Registration API¶

The registration system manages environment creation, task IDs, and dataset organization.

JaxARC uses a registration system to manage environments and tasks. Each environment is registered with a unique ID that can be used with make().

Module Contents¶

Registration system for JaxARC environments.

This package provides a lean registry that maps simple dataset keys to environment specs. Dataset parsing and task loading are no longer part of this module. Environments are expected to be constructed with buffer-based EnvParams (JAX-native, JIT-friendly) and not depend on parsers at runtime.

Core ideas: - A global registry maps dataset keys (e.g., “Mini”, “Concept”, “AGI1”, “AGI2”) to EnvSpec definitions. - No parser entry points or subset inference live here anymore. - make(id, **kwargs) only parses the dataset key and returns the environment and parameters

built from provided kwargs (e.g., a prebuilt buffer in EnvParams or an explicit params).

Named subsets can be registered (e.g., register_subset(“Mini”, “easy”, […])) and then selected via make(“Mini-easy”) to load exactly those tasks.

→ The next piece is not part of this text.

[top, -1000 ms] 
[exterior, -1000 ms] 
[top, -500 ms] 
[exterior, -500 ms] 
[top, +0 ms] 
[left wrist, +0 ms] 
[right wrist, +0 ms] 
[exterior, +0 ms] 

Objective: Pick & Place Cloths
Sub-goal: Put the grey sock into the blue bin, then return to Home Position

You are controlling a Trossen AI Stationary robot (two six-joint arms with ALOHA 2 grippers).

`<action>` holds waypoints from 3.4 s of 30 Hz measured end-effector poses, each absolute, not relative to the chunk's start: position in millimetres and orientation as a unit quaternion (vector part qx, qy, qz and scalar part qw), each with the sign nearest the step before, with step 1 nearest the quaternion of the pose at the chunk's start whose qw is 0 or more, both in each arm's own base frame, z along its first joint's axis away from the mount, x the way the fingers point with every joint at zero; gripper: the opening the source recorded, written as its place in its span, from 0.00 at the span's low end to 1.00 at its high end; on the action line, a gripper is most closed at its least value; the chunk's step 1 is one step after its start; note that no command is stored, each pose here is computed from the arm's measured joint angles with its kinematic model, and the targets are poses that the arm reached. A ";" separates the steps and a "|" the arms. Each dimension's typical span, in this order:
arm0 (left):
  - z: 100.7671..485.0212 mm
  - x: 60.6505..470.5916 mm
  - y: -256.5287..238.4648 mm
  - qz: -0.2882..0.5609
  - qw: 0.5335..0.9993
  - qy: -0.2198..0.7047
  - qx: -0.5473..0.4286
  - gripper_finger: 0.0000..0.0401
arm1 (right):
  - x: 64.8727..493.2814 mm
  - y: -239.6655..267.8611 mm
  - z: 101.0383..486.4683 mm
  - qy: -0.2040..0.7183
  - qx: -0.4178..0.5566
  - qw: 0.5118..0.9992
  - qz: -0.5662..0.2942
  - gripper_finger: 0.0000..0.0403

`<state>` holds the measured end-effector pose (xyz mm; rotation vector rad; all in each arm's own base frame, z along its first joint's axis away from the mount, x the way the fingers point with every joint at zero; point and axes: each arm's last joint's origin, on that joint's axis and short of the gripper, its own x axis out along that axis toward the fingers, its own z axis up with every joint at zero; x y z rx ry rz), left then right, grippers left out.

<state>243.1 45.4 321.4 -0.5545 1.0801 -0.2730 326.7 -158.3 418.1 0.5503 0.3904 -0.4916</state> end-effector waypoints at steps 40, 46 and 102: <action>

This makes it easy to publish curated benchmarks and implement curriculum learning.

Typical usage:: from jaxarc.registration import make # Build EnvParams with a pre-stacked task buffer outside this module. env, params = make(“Mini”, params=my_params)

Notes: - This module keeps a single way of doing things: buffer-based, JIT-friendly EnvParams. - Dataset downloading/parsing and subset handling should be done outside this module.

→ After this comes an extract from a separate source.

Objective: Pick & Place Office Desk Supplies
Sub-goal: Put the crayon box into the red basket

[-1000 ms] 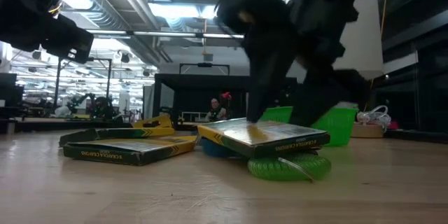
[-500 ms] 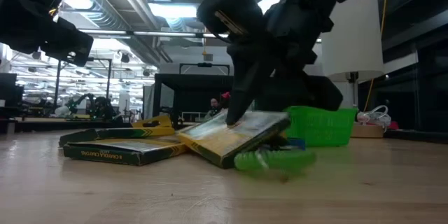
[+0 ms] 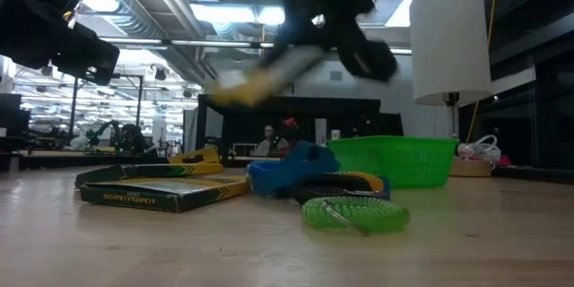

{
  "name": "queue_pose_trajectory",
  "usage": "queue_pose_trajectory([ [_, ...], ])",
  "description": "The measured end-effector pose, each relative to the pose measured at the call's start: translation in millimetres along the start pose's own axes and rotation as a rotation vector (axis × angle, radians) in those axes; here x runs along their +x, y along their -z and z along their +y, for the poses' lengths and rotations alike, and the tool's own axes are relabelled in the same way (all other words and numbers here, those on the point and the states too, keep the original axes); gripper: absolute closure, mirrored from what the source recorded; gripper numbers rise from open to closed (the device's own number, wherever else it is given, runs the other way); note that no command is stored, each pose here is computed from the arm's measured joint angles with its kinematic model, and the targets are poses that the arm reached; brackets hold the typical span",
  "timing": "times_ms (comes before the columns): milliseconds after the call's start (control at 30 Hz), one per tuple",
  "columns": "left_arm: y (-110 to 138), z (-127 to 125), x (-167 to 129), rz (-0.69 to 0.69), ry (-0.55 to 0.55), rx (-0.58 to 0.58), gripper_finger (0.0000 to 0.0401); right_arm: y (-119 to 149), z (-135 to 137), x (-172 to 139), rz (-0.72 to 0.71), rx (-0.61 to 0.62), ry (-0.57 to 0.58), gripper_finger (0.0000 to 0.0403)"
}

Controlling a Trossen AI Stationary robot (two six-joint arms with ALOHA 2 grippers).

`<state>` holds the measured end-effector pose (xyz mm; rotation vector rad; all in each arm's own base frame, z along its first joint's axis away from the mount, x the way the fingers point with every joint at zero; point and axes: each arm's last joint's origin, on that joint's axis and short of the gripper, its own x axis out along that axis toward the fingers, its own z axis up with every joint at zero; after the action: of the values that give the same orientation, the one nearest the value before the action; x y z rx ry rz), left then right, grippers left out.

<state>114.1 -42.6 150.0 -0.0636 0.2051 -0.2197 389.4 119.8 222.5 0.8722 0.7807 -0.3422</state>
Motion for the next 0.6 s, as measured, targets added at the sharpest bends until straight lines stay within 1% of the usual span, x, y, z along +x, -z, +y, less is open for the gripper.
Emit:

class jaxarc.registration.EnvRegistry[source]¶

Bases: object

Global environment registry with gym-like semantics.

available_named_subsets(dataset_key: str, include_builtin: bool = True) → tuple[str, ...][source]¶

Return names of available subsets for a dataset.

Parameters:

dataset_key – Dataset name (Mini, Concept, AGI1, AGI2)
include_builtin – Include built-in selectors (‘all’, ‘train’, ‘eval’) and concept groups (default: True)

Returns:

Tuple of subset names, sorted alphabetically

Examples

>>> available_named_subsets("Mini")
('all',)  # Mini doesn't have train/eval splits

>>> available_named_subsets("Concept")
('AboveBelow', 'Center', 'all', ...)  # Includes concept groups

>>> available_named_subsets("AGI1")
('all', 'eval', 'train')  # AGI has splits

>>> available_named_subsets("Mini", include_builtin=False)
()  # Only custom subsets

available_task_ids(dataset_key: str, config: Any | None = None, auto_download: bool = False) → list[str][source]¶: Return all available task IDs for a dataset key after ensuring dataset availability.

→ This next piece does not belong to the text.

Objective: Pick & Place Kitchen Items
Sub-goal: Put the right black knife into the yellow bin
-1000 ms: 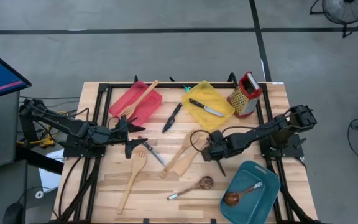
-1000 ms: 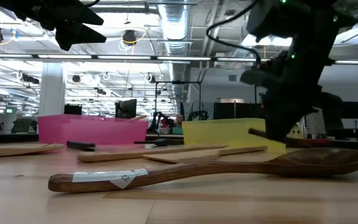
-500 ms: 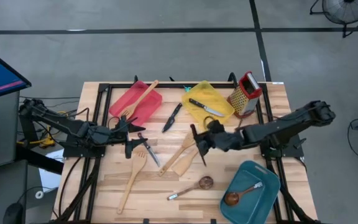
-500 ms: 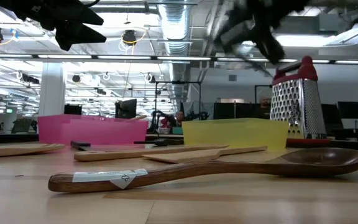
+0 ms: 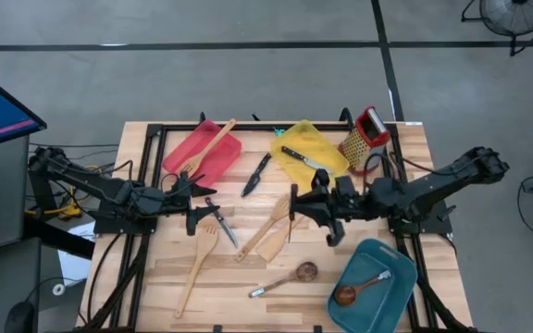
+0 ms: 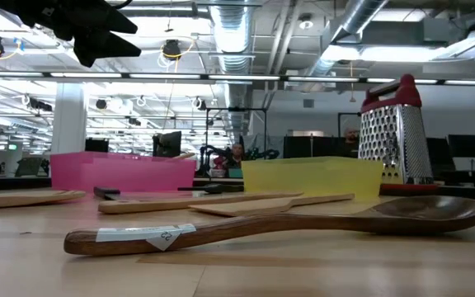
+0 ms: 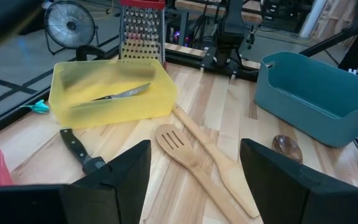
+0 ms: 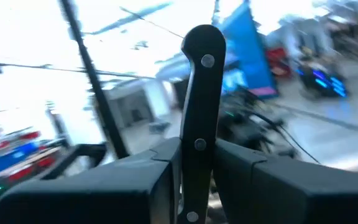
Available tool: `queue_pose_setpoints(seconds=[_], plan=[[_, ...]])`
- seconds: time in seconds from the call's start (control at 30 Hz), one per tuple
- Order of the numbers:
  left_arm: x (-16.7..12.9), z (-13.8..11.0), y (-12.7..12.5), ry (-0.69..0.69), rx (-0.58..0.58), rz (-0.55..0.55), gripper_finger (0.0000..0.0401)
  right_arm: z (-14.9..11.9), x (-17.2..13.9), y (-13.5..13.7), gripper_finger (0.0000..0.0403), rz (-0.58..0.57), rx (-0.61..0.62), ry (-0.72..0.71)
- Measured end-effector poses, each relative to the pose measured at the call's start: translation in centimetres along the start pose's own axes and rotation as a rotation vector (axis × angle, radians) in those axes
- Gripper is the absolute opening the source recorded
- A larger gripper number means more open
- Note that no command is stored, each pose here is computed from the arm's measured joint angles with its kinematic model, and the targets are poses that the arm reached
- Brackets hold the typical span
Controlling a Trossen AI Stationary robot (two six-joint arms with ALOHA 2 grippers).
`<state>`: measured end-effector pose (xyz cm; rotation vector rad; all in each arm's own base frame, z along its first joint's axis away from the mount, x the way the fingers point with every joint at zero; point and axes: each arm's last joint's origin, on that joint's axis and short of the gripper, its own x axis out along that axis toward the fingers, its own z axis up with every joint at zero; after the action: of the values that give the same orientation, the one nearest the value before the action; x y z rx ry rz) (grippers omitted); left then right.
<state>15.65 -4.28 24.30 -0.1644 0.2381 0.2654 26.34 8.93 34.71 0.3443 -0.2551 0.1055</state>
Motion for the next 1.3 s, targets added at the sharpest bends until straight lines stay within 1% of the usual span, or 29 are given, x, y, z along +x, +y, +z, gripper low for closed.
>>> queue_pose_setpoints(seconds=[0.13, 0.33, 0.43, 0.53, 0.63, 0.87, 0.93, 0.97, 1.03, 1.17, 1.3], plan=[[0.0, 0.0, 0.0, 0.0, 0.001, 0.0, 0.0227, 0.4, -0.2, 1.0, 0.0068, 0.138, -0.066, -0.032], [0.0, 0.0, 0.0, 0.0, 0.001, 0.0, 0.0227, 0.5, -0.4, 1.7, 0.0068, 0.369, -0.122, -0.024], [0.0, 0.0, 0.0, 0.0, 0.003, 0.0, 0.0227, 0.4, -0.4, 1.9, 0.0068, 0.439, -0.154, -0.021], [0.0, 0.0, 0.0, 0.0, 0.029, 0.0, 0.0227, 0.7, -0.6, 2.1, 0.0068, 0.502, -0.172, -0.051], [0.0, 0.0, 0.0, -0.001, 0.043, 0.001, 0.0227, 1.1, -0.7, 2.3, 0.0068, 0.541, -0.172, -0.085], [0.0, 0.0, 0.0, -0.001, 0.046, 0.002, 0.0227, 1.3, -0.7, 2.2, 0.0068, 0.528, -0.188, -0.116], [0.0, 0.0, 0.0, -0.001, 0.045, 0.002, 0.0227, 1.4, -0.5, 1.8, 0.0068, 0.454, -0.188, -0.122], [0.0, 0.0, 0.0, -0.001, 0.045, 0.002, 0.0227, 1.4, -0.4, 1.5, 0.0068, 0.387, -0.185, -0.127], [0.0, 0.0, 0.0, -0.001, 0.045, 0.003, 0.0227, 1.5, -0.1, 0.7, 0.0068, 0.204, -0.177, -0.141], [0.0, 0.0, 0.0, -0.001, 0.046, 0.003, 0.0227, 1.9, 0.0, -1.0, 0.0068, -0.199, -0.153, -0.198], [0.0, 0.0, 0.0, -0.001, 0.044, 0.004, 0.0227, 2.3, -0.2, -2.6, 0.0068, -0.531, -0.137, -0.245]])
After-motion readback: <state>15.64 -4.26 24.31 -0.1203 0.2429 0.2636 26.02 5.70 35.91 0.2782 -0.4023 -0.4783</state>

get_subset_task_ids(dataset_key: str, selector: str = 'all', config: Any | None = None, auto_download: bool = False) → list[str][source]¶

Get task IDs for a specific subset without creating an environment.

This allows users to query what tasks will be loaded before calling make().

Parameters:

dataset_key – Dataset name (Mini, Concept, AGI1, AGI2)
selector – Subset selector (‘all’, ‘train’, ‘easy’, task_id, etc.)
config – Optional config
auto_download – Download dataset if missing

Returns:

List of task IDs that will be loaded

Examples

>>> get_subset_task_ids("Mini", "all")
['Most_Common_color_l6ab0lf3xztbyxsu3p', ...]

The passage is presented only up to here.